Deputies seem to be generally divided along party lines, with the Government (socialists) being in favor of military action alongside the USA and the Opposition (Conservatives) being far more cautious.

The debate was opened by the Prime Minister, Jean-Marc Ayrault (socialist). He's turning into a bit of a hawk. He said Monday that France was still determined to "punish" Syria for the gas attacks on civilians. Today in Parliament he said that the evidence was sure that poison gas had been used and that the Syrian government was responsible. He said doing nothing about Syria is tantamount almost to barbarism (i.e. that the civilised world needs to "do something about Syria"). That if the world doesn't react by using force against Syria, that would mean we tolerate the use of WMD's against civilians.

He said it is a matter of duty and honor that France takes responsibility, that doing nothing isn't an option. I don't know if that's a veiled criticism of the British parliamentarians last week.

The Prime Minister referred to the use of poison gas during World War I on French soil. He & the Defense Minister said that the total prohibition on the use of poison gas be restored.

The Foreign Minister Laurent Fabius told the upper house (the Senate) in a parallel debate that France will not send ground troops, nor is the intention to change the regime. But he hopes the use of force as a punishment will help the rebels politically.

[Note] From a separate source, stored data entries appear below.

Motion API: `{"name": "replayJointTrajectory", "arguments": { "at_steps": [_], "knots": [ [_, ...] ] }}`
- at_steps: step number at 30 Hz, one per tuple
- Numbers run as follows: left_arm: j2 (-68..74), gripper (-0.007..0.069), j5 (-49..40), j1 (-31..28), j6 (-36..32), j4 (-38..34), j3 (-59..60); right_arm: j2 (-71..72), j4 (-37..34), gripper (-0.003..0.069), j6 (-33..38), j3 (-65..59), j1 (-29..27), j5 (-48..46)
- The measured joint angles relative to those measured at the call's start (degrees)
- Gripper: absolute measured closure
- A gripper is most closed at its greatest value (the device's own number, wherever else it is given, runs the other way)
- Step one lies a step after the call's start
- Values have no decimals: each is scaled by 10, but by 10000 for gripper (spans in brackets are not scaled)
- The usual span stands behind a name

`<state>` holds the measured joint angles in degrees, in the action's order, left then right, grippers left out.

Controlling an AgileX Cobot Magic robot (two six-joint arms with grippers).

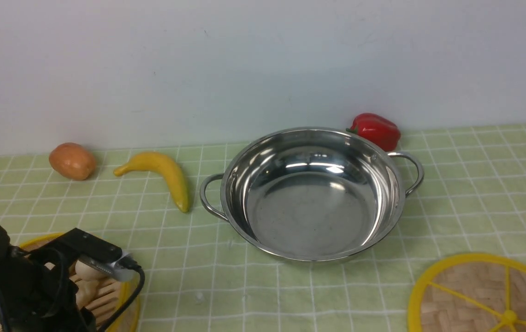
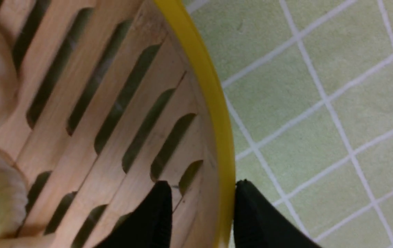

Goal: Place the steamer in the pot on the green tablecloth, and put the lid on the steamer.
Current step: 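Grasp the rim of the steamer basket holding the buns with the left gripper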

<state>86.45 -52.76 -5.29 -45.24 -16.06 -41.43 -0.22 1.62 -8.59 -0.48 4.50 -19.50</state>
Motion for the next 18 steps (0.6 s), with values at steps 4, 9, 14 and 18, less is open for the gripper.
{"name": "replayJointTrajectory", "arguments": {
  "at_steps": [4,9,14,18],
  "knots": [
    [6,382,7,0,0,-2,0,0,0,416,0,0,0,0],
    [25,382,18,1,-3,-12,0,0,0,416,0,0,0,0],
    [50,420,19,2,-4,-15,0,0,0,416,0,0,0,0],
    [60,540,14,4,0,-21,-2,0,0,416,0,0,0,0]
  ]
}}
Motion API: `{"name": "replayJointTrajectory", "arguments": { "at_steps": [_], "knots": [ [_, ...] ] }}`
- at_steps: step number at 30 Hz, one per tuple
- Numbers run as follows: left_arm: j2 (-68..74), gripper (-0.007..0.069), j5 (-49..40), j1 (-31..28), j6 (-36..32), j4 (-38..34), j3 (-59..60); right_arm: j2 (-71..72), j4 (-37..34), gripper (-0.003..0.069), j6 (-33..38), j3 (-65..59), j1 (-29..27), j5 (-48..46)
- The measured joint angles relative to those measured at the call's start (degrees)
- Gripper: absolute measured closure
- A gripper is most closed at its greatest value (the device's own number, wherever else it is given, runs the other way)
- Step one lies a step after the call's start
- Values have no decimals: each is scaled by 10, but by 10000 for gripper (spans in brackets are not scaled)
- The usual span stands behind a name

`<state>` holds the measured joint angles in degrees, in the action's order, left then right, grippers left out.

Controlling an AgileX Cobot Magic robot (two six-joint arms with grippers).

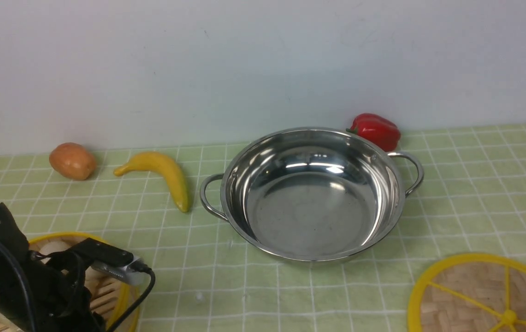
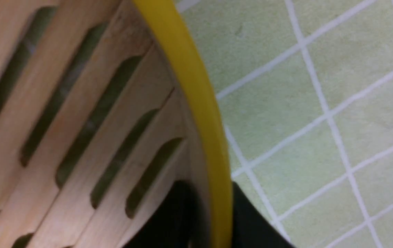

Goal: Place the steamer in the pot on the green tablecloth, and put the lid on the steamer.
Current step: 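Grasp the rim of the steamer basket holding the buns with the left gripper, then place the bamboo steamer basket with dumplings into the steel pot with the left gripper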

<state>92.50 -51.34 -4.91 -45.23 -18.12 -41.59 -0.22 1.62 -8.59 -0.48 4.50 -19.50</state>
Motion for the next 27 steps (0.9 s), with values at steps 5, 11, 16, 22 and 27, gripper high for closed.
{"name": "replayJointTrajectory", "arguments": {
  "at_steps": [5,11,16,22,27],
  "knots": [
    [2,557,-1,1,9,3,-5,0,0,416,0,0,0,0],
    [-12,580,-36,3,28,22,-39,0,0,416,0,0,0,0],
    [-47,596,-107,59,70,83,-100,0,0,416,0,0,0,0],
    [-63,596,-181,184,92,125,-217,0,0,416,0,0,0,0],
    [-63,596,-192,279,117,171,-333,0,0,416,0,0,0,0]
  ]
}}
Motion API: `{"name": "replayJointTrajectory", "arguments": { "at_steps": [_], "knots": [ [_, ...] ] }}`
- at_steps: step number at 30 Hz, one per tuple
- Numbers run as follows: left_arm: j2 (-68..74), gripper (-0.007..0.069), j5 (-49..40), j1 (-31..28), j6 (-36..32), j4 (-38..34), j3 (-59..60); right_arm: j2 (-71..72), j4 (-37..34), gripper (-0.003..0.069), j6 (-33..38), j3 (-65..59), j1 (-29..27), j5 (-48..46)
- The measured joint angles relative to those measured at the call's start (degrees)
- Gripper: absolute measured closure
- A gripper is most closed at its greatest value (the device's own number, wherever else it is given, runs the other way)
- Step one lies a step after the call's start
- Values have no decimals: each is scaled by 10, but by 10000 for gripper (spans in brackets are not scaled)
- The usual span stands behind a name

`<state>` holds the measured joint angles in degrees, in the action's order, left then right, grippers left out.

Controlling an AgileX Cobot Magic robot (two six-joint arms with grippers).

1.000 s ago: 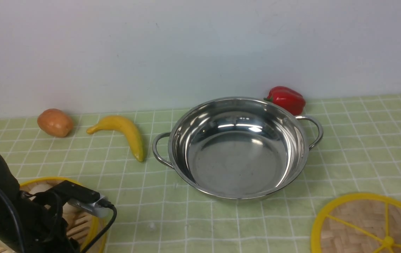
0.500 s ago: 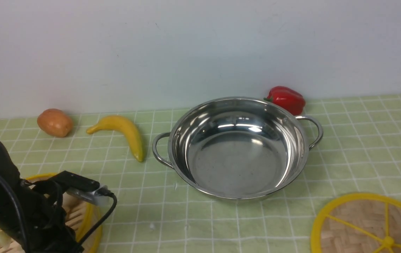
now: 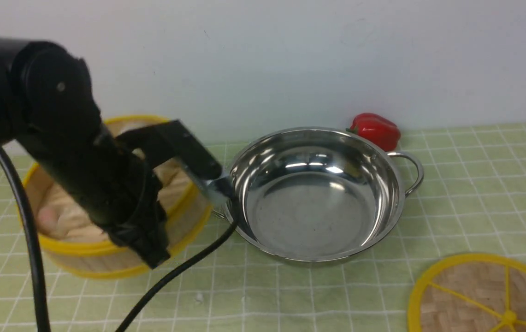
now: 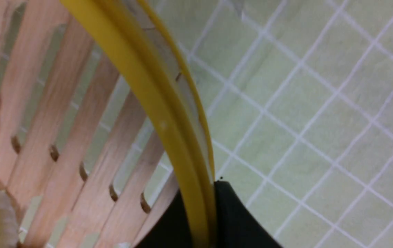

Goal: Place the steamer in the pot on the green tablecloth, and put the lid on the steamer.
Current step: 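Place the bamboo steamer basket with dumplings into the steel pot with the left gripper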

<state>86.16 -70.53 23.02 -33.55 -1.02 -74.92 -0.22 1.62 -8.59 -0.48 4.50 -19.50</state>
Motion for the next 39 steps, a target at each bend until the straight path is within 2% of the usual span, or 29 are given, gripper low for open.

Christian Jacob for the Conservative opposition UMP in the National Assembly criticized President Hollande & the government for their inactivity, that their threats to punish Syria 8 days ago still haven't come to anything. He characterised France as being stuck in a military and diplomatic stalemate. He says that the French government is happy to simply follow the USA and not lead. And that France shouldn't have to wait about while the USA Congress now debates the whole issue.

But Jacob also says that the Opposition will only approve on the use of force against Syria if there's a mandate for military action in the UN Security Council. That appears to be where the split will be when deputies vote later, doesn't seem to be whether force is required ... I think a majority is in favor ... but it's whether the Opposition is convinced. Jacob seems to suggest that France should be united when our military goes to war & that it can only be united if the UN Security Council votes for action too.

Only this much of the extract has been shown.